UNITED STATES
SECURITIES AND EXCHANGE COMMISSION
Washington, D.C. 20549

FORM 8-K

CURRENT REPORT
Pursuant to Section 13 or 15(d) of the Securities Exchange Act of 1934

Date of Report (Date of earliest event reported)
December 21, 2020


Gannett Co., Inc.
(Exact name of registrant as specified in its charter)

Delaware
001-36097
38-3910250
(State or other jurisdiction of incorporation)
(Commission File Number)
(IRS Employer Identification No.)

7950 Jones Branch Drive, McLean, Virginia

22107-0910
(Address of principal executive offices)

(Zip Code)

Registrant's telephone number, including area code
703-854-6000


Not Applicable
(Former name or former address, if changed since last report)

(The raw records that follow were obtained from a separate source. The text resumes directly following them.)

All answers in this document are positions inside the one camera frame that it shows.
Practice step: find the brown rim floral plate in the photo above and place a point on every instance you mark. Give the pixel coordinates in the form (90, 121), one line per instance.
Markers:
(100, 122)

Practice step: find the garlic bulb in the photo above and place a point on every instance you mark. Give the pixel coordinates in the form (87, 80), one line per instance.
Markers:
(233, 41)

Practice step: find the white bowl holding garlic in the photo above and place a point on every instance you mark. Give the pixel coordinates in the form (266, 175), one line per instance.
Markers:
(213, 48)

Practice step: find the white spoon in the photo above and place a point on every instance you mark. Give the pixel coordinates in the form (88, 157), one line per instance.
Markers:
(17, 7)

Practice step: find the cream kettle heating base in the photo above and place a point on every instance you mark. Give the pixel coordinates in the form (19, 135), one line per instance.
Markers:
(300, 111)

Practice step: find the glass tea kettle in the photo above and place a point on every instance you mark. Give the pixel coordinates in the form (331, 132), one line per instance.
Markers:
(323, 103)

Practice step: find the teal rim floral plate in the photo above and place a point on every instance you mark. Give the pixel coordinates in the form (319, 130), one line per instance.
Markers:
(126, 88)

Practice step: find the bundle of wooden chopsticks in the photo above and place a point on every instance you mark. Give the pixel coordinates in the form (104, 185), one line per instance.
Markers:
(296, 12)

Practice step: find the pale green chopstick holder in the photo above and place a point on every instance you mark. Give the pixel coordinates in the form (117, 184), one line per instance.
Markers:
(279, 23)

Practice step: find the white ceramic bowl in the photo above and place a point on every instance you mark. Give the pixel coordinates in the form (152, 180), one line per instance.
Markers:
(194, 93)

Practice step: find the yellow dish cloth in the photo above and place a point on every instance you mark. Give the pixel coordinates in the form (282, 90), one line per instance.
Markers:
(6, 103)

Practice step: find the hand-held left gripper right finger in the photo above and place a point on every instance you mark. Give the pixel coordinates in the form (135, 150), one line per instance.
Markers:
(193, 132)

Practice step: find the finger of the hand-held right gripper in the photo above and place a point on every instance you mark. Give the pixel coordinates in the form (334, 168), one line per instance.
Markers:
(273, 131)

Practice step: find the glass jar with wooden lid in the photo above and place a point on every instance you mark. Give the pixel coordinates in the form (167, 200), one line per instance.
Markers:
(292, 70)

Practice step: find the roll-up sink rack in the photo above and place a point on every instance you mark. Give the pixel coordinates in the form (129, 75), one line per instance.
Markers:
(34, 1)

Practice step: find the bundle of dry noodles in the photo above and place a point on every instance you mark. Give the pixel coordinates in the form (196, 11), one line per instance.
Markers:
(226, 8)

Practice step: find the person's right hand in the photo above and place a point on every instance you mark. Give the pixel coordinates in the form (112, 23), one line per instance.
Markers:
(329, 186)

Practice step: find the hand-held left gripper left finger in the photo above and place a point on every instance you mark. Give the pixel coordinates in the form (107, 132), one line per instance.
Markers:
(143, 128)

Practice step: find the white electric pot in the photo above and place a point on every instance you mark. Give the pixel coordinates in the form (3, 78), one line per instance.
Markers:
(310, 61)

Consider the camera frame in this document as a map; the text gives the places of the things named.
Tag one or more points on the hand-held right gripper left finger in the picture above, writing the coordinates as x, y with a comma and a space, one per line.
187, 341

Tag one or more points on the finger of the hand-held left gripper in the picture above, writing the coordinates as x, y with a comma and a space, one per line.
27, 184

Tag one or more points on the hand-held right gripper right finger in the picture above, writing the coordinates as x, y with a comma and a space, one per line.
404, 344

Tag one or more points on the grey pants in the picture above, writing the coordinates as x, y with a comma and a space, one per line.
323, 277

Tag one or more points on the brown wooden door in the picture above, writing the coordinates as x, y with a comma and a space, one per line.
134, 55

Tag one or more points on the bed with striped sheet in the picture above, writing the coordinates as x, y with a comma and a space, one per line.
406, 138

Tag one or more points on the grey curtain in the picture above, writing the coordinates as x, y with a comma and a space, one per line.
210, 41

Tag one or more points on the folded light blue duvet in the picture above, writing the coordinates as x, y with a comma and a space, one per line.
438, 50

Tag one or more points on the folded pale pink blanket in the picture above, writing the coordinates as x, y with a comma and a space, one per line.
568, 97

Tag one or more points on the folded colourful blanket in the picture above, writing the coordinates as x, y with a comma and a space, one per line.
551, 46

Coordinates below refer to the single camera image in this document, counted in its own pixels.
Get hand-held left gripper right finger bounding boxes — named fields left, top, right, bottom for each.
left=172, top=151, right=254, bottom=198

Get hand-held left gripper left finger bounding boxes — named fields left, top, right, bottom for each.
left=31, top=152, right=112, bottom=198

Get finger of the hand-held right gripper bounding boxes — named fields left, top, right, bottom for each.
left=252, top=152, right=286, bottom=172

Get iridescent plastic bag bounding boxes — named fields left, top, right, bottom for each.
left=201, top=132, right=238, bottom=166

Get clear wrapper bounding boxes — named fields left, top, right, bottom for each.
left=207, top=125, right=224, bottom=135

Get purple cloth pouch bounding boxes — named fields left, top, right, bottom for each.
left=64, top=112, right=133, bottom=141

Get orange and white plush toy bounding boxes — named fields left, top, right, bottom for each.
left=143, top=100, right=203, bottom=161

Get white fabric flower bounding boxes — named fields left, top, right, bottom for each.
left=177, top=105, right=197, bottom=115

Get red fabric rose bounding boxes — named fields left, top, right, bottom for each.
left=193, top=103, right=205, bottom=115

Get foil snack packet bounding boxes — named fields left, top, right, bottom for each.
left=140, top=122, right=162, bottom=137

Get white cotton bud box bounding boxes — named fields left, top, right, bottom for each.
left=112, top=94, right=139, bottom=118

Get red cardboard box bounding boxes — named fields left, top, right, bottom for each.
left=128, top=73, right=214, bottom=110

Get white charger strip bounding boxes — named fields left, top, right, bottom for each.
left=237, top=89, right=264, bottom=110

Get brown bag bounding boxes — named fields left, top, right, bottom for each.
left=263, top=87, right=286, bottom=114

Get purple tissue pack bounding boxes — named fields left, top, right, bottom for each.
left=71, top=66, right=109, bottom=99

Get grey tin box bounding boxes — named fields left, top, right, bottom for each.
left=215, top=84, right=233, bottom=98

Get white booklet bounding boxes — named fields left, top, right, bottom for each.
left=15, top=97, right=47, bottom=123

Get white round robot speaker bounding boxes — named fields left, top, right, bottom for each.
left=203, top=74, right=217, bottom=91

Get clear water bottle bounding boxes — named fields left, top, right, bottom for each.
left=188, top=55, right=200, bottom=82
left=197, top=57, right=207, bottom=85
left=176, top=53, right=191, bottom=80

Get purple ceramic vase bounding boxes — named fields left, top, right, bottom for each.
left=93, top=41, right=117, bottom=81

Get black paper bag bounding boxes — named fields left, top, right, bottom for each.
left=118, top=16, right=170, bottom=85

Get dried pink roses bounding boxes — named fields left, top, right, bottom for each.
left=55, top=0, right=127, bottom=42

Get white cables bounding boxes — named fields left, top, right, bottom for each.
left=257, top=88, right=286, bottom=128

Check the appropriate box below if the Form 8-K filing is intended to simultaneously satisfy the filing obligation of the registrant under any of the following provisions:
Written communications pursuant to Rule 425 under the Securities Act (17 CFR 230.425)

Soliciting material pursuant to Rule 14a-12 under the Exchange Act (17 CFR 240.14a-12)

Pre-commencement communications pursuant to Rule 14d-2(b) under the Exchange Act (17 CFR 240.14d-2(b))

Pre-commencement communications pursuant to Rule 13e-4(c) under the Exchange Act (17 CFR 240.13e-4(c))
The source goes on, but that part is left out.